### Problem statement
From the line that contains "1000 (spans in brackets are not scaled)" through the line that contains "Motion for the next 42", output every line of the listing below exactly and leave out all the rest.

### Extracted material
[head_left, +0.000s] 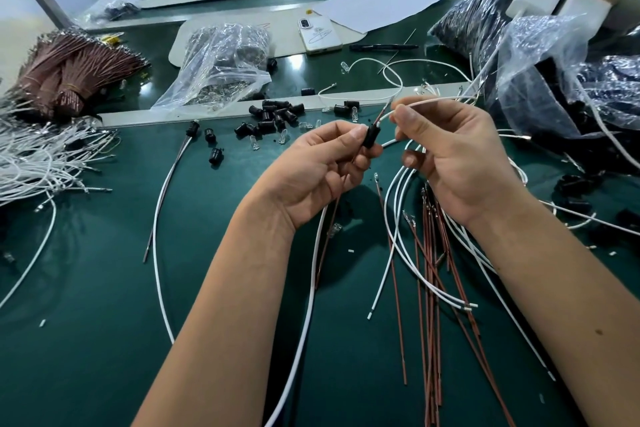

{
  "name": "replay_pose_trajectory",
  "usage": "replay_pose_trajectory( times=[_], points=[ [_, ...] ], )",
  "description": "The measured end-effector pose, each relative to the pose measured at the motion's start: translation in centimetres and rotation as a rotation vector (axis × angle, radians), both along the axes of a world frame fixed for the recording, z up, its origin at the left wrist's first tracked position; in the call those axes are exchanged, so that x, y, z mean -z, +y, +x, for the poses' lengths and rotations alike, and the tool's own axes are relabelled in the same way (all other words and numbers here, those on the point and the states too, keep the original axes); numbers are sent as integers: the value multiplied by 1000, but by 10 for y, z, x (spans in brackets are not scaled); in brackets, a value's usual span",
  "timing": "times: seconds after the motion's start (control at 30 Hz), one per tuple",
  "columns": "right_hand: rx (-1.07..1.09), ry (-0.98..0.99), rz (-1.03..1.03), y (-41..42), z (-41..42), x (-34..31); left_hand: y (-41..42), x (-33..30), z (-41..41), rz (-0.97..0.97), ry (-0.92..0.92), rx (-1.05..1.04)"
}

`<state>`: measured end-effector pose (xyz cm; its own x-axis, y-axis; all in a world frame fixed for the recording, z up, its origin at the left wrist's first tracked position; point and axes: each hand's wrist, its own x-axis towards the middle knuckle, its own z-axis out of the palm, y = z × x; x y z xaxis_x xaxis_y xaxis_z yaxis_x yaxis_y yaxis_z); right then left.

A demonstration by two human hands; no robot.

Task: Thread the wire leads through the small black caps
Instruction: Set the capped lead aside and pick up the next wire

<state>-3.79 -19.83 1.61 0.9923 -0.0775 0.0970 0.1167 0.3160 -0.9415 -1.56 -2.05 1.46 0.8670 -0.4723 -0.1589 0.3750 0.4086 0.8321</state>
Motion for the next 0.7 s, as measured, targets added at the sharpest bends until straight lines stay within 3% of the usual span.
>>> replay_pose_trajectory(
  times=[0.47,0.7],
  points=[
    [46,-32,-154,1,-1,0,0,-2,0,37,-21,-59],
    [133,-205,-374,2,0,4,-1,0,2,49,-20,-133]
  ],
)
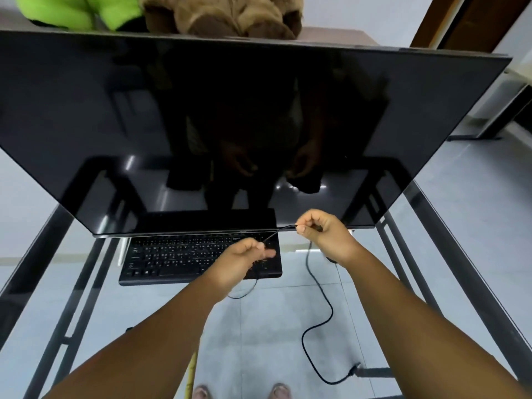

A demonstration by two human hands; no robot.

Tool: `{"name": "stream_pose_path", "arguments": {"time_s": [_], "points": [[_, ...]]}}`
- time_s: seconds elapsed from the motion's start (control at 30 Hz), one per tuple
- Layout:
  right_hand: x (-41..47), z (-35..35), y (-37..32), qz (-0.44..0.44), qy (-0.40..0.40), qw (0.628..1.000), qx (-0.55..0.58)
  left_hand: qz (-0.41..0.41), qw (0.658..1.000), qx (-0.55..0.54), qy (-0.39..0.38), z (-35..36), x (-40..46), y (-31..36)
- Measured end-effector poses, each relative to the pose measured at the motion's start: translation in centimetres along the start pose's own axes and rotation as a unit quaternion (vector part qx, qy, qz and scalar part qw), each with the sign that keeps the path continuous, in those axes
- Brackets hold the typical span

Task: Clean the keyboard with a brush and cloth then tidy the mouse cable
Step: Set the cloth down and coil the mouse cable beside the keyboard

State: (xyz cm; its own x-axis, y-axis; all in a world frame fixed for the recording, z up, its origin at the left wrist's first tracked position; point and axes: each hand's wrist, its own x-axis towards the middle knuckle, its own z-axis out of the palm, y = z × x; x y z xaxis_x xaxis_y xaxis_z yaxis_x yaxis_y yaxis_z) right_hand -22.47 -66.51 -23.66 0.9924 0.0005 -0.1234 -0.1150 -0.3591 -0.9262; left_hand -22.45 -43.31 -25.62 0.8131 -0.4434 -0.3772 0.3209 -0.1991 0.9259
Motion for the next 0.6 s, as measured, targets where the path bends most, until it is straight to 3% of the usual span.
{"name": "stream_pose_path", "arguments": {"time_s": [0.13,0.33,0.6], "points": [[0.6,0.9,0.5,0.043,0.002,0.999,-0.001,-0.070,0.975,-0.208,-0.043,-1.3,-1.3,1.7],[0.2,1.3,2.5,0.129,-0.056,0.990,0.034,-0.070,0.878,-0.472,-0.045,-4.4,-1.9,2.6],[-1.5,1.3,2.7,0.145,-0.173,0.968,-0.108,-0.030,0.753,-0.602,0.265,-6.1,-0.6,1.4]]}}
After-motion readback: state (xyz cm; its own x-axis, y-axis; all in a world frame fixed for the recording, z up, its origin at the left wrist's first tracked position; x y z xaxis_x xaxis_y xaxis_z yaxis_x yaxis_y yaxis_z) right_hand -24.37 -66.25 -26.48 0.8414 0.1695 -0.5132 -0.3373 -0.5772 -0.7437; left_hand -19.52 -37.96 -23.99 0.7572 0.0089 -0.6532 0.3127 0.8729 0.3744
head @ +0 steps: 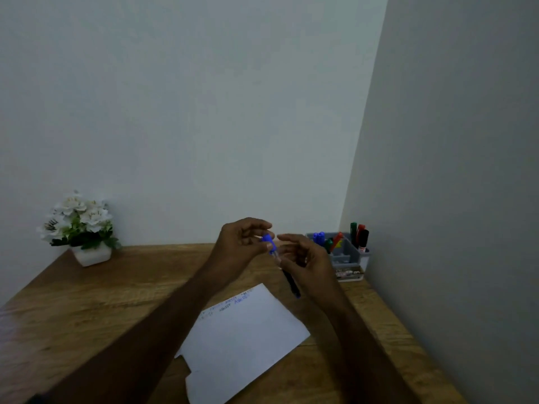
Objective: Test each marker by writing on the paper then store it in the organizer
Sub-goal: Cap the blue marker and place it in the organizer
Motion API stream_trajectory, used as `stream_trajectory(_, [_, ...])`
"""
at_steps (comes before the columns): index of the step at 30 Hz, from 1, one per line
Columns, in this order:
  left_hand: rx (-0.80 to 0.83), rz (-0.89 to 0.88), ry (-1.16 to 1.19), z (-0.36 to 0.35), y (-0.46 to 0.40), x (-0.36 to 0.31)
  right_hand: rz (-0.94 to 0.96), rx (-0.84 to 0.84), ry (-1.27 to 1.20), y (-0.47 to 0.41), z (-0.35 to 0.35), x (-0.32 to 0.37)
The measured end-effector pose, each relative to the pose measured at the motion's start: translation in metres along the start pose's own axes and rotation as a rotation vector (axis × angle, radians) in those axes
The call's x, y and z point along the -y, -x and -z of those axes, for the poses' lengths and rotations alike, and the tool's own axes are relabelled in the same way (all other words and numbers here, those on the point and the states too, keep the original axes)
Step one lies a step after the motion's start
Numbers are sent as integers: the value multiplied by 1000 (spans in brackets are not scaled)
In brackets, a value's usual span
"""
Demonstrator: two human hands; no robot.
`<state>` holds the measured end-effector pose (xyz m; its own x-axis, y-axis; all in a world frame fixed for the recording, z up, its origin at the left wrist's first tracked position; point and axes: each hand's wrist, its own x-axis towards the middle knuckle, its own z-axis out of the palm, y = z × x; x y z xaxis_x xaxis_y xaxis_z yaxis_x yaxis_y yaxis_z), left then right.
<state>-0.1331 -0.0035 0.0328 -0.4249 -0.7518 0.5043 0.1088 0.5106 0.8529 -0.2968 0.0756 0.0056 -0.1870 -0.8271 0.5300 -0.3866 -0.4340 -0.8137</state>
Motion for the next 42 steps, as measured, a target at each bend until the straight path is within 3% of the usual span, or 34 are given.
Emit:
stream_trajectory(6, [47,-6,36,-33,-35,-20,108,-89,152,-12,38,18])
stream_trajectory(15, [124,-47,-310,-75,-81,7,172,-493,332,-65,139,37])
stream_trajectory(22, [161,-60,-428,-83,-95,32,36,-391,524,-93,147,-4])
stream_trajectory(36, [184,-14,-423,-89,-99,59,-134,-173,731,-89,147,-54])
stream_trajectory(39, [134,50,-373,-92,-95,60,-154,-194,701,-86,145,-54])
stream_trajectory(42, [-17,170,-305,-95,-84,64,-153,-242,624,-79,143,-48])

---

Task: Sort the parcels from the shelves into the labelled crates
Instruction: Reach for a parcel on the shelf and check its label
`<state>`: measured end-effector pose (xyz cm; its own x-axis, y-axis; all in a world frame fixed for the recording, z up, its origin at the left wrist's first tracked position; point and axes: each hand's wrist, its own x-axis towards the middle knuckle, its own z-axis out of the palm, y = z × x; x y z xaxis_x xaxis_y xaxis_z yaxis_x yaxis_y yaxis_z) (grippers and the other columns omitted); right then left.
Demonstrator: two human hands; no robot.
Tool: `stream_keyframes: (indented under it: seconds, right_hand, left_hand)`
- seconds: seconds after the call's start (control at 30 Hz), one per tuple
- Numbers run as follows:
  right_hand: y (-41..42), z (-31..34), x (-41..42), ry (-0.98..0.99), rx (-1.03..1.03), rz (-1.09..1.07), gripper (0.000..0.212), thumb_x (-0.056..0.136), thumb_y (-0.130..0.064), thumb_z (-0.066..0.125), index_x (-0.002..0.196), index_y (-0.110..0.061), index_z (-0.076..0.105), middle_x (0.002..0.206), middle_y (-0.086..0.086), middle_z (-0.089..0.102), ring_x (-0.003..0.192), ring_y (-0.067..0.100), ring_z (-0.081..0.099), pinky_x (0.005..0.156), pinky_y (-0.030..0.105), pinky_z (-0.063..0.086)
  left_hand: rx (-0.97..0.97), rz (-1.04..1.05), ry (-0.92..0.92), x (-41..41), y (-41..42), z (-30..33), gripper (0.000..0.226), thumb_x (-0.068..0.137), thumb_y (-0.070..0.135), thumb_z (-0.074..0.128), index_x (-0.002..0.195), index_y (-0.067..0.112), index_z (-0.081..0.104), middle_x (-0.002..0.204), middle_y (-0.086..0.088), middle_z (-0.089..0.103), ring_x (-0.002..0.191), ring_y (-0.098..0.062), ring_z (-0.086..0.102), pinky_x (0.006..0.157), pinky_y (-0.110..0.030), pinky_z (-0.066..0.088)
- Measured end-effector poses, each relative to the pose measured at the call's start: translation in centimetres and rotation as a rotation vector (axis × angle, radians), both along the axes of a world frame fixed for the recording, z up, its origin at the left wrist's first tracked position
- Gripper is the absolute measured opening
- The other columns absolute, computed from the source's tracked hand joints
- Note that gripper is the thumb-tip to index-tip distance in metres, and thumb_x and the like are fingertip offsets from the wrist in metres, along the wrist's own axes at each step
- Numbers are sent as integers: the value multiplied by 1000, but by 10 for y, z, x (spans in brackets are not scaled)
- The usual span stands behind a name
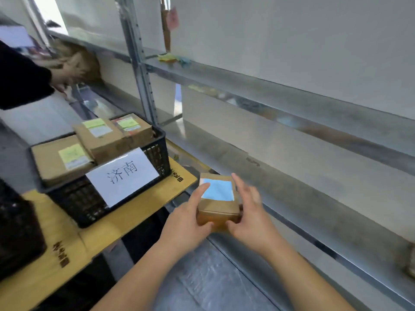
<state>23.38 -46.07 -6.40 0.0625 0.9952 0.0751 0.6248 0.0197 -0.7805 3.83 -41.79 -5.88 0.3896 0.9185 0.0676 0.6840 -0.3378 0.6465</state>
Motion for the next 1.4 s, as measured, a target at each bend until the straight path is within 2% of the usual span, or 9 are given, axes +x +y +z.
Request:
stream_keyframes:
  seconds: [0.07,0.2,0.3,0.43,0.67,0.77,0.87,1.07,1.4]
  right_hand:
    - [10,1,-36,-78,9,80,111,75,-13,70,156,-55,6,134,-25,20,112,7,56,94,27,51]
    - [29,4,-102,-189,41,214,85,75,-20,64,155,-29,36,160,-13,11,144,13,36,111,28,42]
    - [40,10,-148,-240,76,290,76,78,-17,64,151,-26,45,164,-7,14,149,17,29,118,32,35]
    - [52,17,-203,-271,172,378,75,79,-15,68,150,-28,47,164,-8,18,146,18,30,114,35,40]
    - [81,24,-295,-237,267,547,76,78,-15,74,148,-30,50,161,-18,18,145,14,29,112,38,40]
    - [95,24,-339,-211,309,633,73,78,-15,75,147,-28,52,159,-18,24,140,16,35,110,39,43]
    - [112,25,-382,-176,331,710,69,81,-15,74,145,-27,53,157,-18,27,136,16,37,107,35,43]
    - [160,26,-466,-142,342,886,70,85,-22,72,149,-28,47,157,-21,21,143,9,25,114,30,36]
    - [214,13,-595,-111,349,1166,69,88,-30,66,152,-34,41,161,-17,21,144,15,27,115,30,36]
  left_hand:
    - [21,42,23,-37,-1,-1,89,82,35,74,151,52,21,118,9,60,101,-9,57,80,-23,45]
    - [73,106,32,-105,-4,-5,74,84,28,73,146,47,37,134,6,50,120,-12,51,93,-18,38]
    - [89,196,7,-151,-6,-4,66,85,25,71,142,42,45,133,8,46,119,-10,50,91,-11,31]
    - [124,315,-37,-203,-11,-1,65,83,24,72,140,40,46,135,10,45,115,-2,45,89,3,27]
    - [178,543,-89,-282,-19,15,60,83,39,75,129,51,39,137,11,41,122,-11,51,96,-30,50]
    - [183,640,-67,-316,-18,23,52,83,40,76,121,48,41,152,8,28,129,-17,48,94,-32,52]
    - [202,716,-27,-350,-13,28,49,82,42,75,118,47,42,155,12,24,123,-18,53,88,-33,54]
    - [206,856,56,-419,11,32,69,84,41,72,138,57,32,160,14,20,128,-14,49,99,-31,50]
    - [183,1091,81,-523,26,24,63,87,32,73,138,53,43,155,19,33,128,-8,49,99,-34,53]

### Solution to this task
Numbers are sent as integers: the value multiplied by 1000 (spans in brackets are not scaled)
In brackets, a value's usual span
"""
Demonstrator: two human hands; no robot.
`<state>` holds the measured end-effector pose (xyz m; its own x-axis, y-axis; all in a world frame fixed for the recording, z up, its origin at the left wrist's first tracked position; point and axes: each hand's wrist, its own x-axis towards the middle knuckle, its own z-axis out of the palm, y = z × x; x y z xaxis_x xaxis_y xaxis_z yaxis_x yaxis_y yaxis_z), left then right.
<state>-0.1331 -0.0035 0.0328 -0.4249 -0.7518 0.5043 0.1088 0.5106 0.8529 -0.2968 0.0756 0.0056 -0.1870 -0.8271 0.5300 -0.3866 -0.4340 -0.8137</state>
Motion for the next 42 steps, as measured, a target at each bend until the straight path is within 3% of the usual span, or 34 are given.

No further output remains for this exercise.